[Problem]: For each line of the listing that contains "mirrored", make a copy and return it.

[Extracted information]:
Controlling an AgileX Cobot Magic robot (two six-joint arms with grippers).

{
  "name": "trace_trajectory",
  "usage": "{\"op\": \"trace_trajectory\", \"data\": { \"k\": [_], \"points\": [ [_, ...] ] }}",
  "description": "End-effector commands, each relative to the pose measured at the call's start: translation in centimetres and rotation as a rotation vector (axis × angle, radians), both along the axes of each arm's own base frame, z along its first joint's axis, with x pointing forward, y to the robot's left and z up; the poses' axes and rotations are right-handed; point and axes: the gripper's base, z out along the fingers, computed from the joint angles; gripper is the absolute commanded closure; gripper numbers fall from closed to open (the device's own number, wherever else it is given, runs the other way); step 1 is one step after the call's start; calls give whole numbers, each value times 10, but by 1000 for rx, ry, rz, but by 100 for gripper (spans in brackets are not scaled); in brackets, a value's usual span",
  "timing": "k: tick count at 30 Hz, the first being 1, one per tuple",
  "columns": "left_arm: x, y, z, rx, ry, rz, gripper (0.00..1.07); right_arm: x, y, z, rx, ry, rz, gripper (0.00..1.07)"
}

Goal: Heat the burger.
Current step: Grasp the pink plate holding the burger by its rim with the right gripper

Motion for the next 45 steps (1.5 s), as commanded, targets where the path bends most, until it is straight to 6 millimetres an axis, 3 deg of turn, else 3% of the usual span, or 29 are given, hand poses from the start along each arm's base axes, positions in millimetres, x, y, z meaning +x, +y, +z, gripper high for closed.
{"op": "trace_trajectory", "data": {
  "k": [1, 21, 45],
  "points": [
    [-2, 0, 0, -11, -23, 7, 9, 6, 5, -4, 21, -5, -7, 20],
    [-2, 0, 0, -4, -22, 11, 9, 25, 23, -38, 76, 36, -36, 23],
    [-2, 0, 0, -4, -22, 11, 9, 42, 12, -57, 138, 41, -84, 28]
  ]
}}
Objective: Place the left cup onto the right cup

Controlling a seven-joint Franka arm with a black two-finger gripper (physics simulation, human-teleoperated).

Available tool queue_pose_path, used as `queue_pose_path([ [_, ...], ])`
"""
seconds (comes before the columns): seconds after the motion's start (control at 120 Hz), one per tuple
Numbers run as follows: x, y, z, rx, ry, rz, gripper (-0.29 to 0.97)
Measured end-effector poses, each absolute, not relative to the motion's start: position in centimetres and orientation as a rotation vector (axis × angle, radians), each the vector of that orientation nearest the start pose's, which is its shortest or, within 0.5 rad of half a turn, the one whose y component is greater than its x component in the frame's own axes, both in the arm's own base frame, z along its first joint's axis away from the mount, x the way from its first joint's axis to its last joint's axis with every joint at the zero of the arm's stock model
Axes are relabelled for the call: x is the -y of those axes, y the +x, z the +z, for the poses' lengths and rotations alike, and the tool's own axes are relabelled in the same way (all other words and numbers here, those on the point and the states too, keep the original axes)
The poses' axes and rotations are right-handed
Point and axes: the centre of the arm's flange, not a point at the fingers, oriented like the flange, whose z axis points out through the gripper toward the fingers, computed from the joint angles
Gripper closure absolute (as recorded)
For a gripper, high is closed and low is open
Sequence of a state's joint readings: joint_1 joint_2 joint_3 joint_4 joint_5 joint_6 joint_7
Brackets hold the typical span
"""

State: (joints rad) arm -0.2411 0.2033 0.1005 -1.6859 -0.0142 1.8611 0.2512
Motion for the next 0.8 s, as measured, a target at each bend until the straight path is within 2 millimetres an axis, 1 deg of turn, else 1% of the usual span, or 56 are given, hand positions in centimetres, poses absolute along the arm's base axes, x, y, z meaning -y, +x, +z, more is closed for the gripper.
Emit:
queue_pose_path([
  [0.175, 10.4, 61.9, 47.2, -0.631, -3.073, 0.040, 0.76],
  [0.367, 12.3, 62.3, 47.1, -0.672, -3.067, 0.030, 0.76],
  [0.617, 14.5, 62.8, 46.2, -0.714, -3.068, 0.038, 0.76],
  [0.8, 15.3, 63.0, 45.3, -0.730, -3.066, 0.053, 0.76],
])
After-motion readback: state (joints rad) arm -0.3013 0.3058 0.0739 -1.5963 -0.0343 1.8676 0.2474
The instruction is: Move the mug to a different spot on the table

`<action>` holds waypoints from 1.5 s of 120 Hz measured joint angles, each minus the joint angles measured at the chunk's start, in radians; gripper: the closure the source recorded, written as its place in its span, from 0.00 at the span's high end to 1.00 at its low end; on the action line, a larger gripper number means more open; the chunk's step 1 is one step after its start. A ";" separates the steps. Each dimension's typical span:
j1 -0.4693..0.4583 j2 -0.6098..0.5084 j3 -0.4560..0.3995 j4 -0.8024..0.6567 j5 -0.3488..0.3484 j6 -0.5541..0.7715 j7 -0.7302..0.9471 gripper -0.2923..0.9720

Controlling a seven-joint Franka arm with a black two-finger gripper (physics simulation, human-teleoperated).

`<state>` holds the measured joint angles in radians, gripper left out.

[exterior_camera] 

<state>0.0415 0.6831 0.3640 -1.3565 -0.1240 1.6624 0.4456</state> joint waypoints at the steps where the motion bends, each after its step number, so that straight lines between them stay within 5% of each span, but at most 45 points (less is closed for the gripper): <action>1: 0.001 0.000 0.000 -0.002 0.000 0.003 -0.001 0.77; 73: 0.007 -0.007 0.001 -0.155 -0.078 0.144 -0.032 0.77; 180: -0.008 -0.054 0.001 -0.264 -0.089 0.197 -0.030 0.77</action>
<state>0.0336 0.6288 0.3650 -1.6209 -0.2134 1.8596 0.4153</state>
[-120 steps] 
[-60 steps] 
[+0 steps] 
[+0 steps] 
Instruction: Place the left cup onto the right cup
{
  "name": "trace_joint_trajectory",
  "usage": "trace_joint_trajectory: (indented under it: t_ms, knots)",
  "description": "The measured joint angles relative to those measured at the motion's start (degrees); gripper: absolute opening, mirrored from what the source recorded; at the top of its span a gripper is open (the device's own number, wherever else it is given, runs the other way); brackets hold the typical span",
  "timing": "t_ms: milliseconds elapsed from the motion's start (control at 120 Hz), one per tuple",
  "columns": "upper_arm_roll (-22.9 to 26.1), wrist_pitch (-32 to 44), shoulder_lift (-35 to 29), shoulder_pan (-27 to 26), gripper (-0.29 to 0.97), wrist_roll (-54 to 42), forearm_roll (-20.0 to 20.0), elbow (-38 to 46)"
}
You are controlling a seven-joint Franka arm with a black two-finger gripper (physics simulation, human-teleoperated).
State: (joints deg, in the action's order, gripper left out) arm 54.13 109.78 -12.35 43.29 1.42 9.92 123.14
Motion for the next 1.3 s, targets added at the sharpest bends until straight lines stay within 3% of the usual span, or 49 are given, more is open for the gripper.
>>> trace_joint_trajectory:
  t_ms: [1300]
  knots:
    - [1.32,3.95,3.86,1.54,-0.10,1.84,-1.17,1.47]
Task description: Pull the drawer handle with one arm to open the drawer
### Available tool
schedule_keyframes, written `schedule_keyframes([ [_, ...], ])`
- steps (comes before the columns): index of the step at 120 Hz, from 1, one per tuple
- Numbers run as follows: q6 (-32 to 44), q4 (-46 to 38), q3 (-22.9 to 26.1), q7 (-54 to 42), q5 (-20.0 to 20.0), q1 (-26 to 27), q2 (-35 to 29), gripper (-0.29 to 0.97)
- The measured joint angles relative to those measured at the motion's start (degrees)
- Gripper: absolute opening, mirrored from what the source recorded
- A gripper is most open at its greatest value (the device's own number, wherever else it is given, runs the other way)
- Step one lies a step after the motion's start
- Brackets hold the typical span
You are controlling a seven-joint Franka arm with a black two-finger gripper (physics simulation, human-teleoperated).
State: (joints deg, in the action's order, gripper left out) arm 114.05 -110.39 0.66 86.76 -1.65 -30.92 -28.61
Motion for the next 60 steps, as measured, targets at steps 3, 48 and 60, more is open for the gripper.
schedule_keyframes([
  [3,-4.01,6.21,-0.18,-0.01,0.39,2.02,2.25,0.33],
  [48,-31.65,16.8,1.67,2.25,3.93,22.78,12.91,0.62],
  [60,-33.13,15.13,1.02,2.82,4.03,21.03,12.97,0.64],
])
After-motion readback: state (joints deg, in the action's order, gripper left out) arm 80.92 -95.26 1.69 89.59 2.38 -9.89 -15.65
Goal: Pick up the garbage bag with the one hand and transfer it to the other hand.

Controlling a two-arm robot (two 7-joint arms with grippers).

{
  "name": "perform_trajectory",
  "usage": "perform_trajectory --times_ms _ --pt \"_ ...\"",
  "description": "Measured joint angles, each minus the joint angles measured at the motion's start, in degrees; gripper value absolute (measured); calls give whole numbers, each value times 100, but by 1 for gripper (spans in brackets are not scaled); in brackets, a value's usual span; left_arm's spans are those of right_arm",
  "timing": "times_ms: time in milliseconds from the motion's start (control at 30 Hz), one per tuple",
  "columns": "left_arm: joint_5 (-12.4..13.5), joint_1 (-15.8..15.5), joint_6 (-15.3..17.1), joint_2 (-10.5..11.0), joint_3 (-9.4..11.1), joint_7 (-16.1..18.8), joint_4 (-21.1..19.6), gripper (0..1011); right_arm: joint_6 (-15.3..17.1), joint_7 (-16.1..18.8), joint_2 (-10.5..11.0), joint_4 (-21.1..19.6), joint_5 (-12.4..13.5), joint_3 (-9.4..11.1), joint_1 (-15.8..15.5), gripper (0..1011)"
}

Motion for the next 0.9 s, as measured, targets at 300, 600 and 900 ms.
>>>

[Written response]:
  "description": "The measured joint angles relative to those measured at the motion's start (degrees); gripper: absolute opening, mirrored from what the source recorded; at the top of its span a gripper is open (the device's own number, wherever else it is given, runs the other way); brackets hold the typical span",
- Gripper: absolute opening, mirrored from what the source recorded

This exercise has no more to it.